Initially, most ART drugs were not paediatric
friendly. There were hardly any syrups, suspensions
or low-strength tablets that could be prescribed
for children under the age of 12. Pharmacy
technicians were often forced to break adult
strength tablets into halves, or even quarters in
order to dispense ART to children. This of course created problems of dosage, method
of administration and adherence. The
introduction of paediatric friendly formulations has helped solve this.
In Uganda, antiretroviral therapy was initially the preserve of the rich with
the poor primarily depending on charities to access this treatment. The high
cost meant that very few of those who needed these life long drugs would
be able to start treatment, let alone sustain it.

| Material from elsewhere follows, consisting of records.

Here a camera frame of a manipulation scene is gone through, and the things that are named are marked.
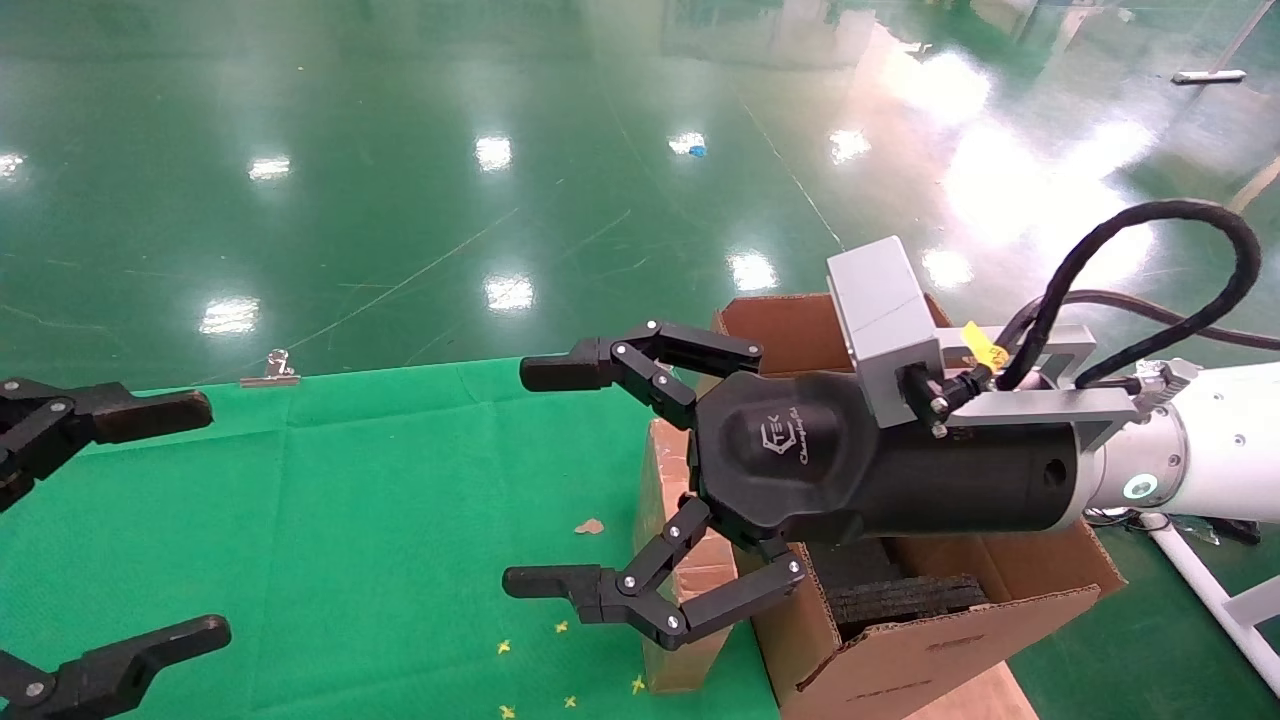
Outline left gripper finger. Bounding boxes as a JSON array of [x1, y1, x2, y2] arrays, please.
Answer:
[[0, 615, 232, 720], [0, 378, 214, 513]]

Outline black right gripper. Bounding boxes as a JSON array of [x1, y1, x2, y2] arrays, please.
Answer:
[[502, 320, 1089, 652]]

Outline small taped cardboard box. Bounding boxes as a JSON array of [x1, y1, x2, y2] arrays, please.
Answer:
[[633, 375, 743, 694]]

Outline large open cardboard carton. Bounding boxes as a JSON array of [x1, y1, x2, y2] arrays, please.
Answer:
[[714, 292, 1128, 720]]

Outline metal binder clip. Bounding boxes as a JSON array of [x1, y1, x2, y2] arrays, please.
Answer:
[[240, 348, 302, 389]]

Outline green table cloth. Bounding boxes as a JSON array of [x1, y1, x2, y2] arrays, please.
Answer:
[[0, 355, 783, 720]]

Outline black foam padding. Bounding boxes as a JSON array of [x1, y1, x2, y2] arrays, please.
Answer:
[[803, 538, 993, 643]]

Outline white pipe stand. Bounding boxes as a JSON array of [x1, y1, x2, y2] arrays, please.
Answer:
[[1138, 511, 1280, 698]]

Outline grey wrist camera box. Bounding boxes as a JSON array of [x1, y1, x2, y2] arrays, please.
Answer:
[[826, 236, 947, 431]]

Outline yellow cable tag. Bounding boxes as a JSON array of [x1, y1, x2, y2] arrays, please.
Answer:
[[961, 321, 1012, 372]]

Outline silver camera mount bracket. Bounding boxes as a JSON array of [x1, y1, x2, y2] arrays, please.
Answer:
[[935, 324, 1143, 453]]

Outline thin black cable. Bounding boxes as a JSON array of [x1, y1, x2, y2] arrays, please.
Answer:
[[998, 289, 1280, 353]]

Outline thick black braided cable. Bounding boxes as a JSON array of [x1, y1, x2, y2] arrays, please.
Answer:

In the last decade, prioritization by government, with support from
development partners and multiple international and local advocacy
movements such as PEPFAR has seen an exponential rise in the number
of people accessing free treatment. The commissioning of a local ARTproducing
pharmaceutical industry last year means cheaper ART drugs will
be available on the Ugandan market soon. Presently there are over 100,000
people on antiretroviral therapy that is available free of charge at all district
hospitals. Mothers are routinely tested and, where necessary, given drugs to
prevent transmission to their babies. Though the battle is far from over, we
are proud of all we have achieved so far.